*DESCRIPTION OF THE TASK*: Could you return each entry below exactly as written, minus any pictures?
★ ★ ★ ★
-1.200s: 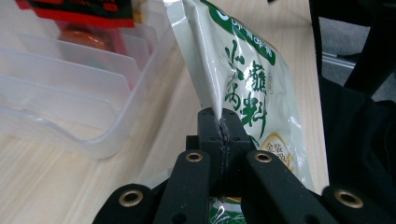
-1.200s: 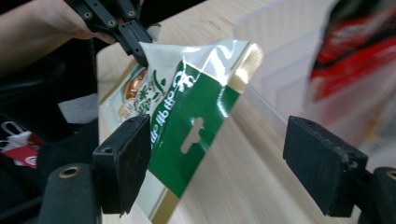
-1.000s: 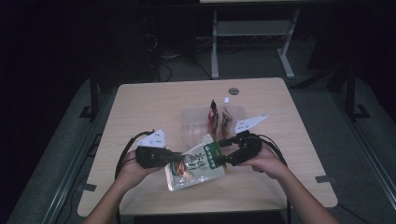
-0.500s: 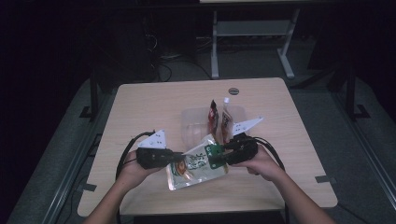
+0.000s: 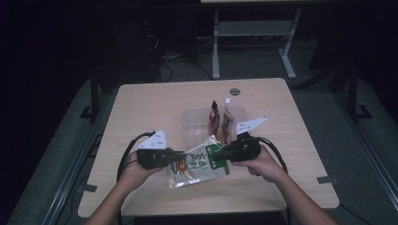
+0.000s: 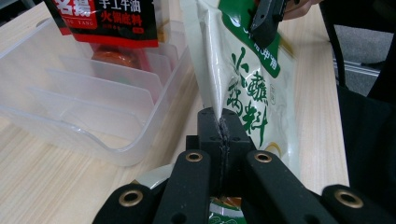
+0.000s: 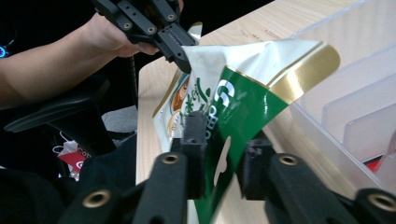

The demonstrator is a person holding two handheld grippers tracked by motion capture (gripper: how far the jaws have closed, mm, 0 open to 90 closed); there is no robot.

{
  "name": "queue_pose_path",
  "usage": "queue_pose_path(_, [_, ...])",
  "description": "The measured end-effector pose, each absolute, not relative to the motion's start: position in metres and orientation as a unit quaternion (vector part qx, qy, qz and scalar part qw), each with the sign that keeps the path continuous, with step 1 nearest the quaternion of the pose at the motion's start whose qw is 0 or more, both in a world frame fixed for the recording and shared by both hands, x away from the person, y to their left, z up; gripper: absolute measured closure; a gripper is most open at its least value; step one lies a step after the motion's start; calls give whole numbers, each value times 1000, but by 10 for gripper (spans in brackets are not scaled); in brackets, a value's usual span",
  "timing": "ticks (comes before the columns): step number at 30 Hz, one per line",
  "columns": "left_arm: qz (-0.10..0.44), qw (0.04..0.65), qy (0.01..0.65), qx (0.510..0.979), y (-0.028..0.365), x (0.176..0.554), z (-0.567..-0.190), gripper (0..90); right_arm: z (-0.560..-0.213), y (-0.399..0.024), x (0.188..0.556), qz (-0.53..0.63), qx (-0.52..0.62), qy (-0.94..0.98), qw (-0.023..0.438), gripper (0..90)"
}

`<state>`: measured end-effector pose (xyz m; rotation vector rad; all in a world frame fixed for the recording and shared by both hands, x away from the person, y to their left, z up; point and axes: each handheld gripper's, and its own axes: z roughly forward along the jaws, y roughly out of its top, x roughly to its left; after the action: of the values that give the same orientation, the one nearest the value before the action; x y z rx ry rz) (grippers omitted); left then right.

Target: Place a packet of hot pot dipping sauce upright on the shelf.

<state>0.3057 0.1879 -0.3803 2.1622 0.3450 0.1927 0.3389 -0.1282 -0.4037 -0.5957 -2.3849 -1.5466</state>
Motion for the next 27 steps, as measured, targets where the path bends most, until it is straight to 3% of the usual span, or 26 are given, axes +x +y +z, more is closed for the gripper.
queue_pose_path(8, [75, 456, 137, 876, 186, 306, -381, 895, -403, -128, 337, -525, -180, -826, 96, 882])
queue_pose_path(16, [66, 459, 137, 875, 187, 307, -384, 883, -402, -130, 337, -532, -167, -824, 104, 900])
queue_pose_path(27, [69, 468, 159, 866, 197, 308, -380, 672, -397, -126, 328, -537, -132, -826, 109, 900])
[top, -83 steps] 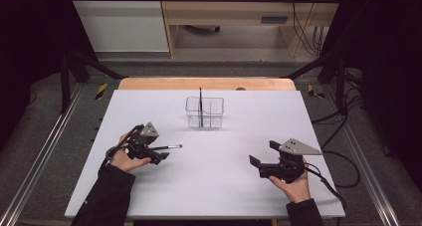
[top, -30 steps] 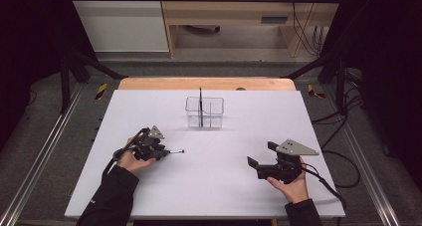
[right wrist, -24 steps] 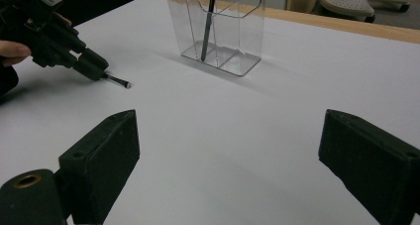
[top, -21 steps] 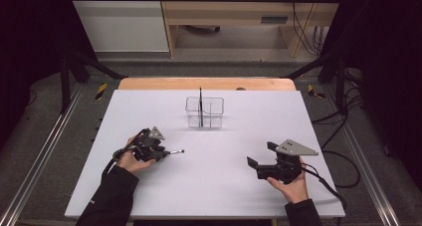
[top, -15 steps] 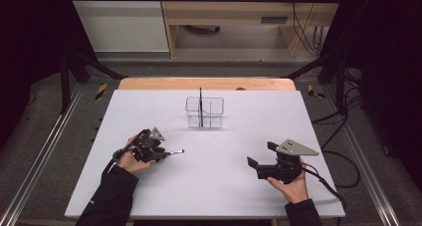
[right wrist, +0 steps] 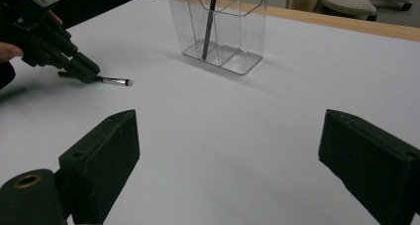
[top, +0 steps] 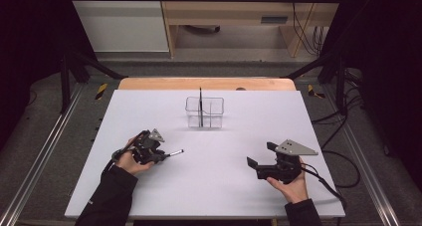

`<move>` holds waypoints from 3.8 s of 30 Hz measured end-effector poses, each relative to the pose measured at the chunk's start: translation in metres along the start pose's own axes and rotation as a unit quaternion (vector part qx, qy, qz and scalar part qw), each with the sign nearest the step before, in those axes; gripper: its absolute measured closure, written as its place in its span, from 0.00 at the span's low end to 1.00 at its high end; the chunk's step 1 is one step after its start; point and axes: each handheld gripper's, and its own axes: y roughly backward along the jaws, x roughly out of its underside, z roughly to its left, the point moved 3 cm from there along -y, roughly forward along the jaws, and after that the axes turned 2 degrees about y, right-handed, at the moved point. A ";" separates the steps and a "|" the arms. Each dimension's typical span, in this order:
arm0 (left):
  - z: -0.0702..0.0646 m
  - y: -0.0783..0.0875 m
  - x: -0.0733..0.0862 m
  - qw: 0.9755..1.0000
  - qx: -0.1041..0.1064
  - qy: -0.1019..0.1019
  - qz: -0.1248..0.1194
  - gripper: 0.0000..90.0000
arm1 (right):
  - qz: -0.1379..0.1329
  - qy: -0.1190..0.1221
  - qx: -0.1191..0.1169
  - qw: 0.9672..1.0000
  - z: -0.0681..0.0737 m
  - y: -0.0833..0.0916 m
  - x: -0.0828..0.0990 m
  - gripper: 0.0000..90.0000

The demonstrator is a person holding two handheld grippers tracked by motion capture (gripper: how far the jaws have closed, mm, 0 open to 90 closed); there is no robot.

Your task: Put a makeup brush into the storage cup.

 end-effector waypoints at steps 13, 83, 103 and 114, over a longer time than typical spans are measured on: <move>-0.009 0.002 0.001 1.000 -0.005 -0.001 0.014 0.90 | -0.001 -0.001 -0.001 1.000 0.000 0.001 0.000 0.10; -0.016 0.006 0.002 0.997 -0.001 -0.004 0.073 0.92 | -0.004 -0.005 -0.005 1.000 0.000 0.005 -0.004 0.10; -0.017 0.022 -0.001 1.000 0.005 -0.004 0.021 0.92 | -0.003 -0.006 -0.005 1.000 0.000 0.006 -0.004 0.10; -0.025 0.030 -0.005 1.000 -0.005 0.002 -0.027 0.92 | -0.005 -0.011 -0.007 1.000 0.001 0.005 -0.004 0.09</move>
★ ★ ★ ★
*RESPONSE*:
-1.200s: 
-1.200s: 
-1.000s: 
-0.500s: 
+0.000s: 
+0.000s: 
+0.000s: 

The demonstrator is a person holding two handheld grippers tracked by motion capture (gripper: how far the jaws have closed, mm, 0 open to 90 closed); there is no robot.

{
  "name": "queue_pose_path",
  "usage": "queue_pose_path(_, [_, ...])",
  "description": "The measured end-effector pose, each absolute, not relative to the motion's start: position in metres and orientation as a unit quaternion (vector part qx, qy, qz and scalar part qw), each with the sign that keeps the path continuous, with step 1 nearest the quaternion of the pose at the motion's start whose qw is 0 or more, both in a world frame fixed for the recording and shared by both hands, x away from the person, y to their left, z up; gripper: absolute measured closure; a gripper is most open at its least value; step one lies a step after the motion's start; calls give whole numbers, each value times 1000, but by 10 for gripper (spans in brackets are not scaled); in brackets, a value's usual span",
  "timing": "ticks (comes before the columns): step number at 30 Hz, one per line",
  "columns": "left_arm: qz (-0.10..0.44), qw (0.04..0.65), qy (0.01..0.65), qx (0.510..0.979), y (-0.028..0.365), x (0.176..0.554), z (-0.567..-0.190), gripper (0..90); right_arm: z (-0.560..-0.213), y (-0.399..0.024), x (0.188..0.556), qz (-0.53..0.63), qx (-0.52..0.62), qy (-0.94..0.98), qw (-0.023..0.438), gripper (0..90)"
}

`<state>`: measured end-effector pose (xyz m; rotation vector rad; all in a world frame fixed for the recording and shared by both hands, x away from the person, y to their left, z up; point and axes: each handheld gripper's, and its own axes: z roughly forward along the jaws, y roughly out of its top, x roughly to its left; after the action: of the values that give the same orientation, the one nearest the value before the action; x y z rx ry rz) (grippers omitted); left then right.

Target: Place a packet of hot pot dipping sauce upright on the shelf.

<state>0.3057 0.1879 -0.3803 2.1622 0.3450 0.1927 0.3389 -0.1282 -0.4037 -0.5957 -2.3849 -1.5466</state>
Motion for the next 27 steps, as measured, targets where the path bends most, until it is straight to 3% of the usual span, or 26 are given, axes +x +y +z, more is closed for the gripper.
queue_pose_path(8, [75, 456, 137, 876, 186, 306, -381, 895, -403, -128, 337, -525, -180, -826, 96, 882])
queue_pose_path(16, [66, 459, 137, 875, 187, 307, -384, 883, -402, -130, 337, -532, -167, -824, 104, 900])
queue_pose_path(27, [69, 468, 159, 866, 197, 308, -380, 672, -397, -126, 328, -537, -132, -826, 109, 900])
[top, -83 steps] 
[top, -30 steps] 
[right wrist, -24 steps] 
[top, -21 steps] 
[top, -15 steps] 
[right wrist, +0 steps] 
[top, +0 steps] 

`<move>` holds waypoints from 3.8 s of 30 Hz measured end-effector poses, each relative to the pose measured at the chunk's start: translation in metres along the start pose's own axes and rotation as a unit quaternion (vector part qx, qy, qz and scalar part qw), each with the sign nearest the step before, in those axes; gripper: its absolute measured closure, written as its place in its span, from 0.00 at the span's low end to 1.00 at its high end; the chunk's step 1 is one step after its start; point and axes: each handheld gripper's, and its own axes: y roughly backward along the jaws, x roughly out of its underside, z roughly to its left, the point moved 3 cm from there along -y, roughly forward along the jaws, and after that the axes turned 2 degrees about y, right-handed, at the moved point. A ";" separates the steps and a "|" the arms. Each dimension's typical span, in this order:
arm0 (left):
  - z: -0.0702..0.0646 m
  - y: -0.0783..0.0875 m
  - x: -0.0733..0.0862 m
  - qw: 0.9755..1.0000
  - qx: -0.1041..0.1064
  - qy: -0.1019..0.1019
  - qz: -0.1248..0.1194
  - gripper: 0.0000..90.0000
arm1 (right):
  - qz: -0.1379..0.1329
  - qy: -0.1190..0.1221
  - qx: -0.1191..0.1169
  - qw: 0.9672..1.0000
  - z: -0.0681..0.0737 m
  - y: -0.0833..0.0916 m
  - x: -0.0828..0.0990 m
  - gripper: 0.0000..90.0000

The demonstrator is a person holding two handheld grippers tracked by motion capture (gripper: how far the jaws have closed, mm, 0 open to 90 closed); there is no robot.

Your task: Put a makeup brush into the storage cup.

 end-effector waypoints at steps 13, 83, 103 and 114, over a longer time than typical spans are measured on: <move>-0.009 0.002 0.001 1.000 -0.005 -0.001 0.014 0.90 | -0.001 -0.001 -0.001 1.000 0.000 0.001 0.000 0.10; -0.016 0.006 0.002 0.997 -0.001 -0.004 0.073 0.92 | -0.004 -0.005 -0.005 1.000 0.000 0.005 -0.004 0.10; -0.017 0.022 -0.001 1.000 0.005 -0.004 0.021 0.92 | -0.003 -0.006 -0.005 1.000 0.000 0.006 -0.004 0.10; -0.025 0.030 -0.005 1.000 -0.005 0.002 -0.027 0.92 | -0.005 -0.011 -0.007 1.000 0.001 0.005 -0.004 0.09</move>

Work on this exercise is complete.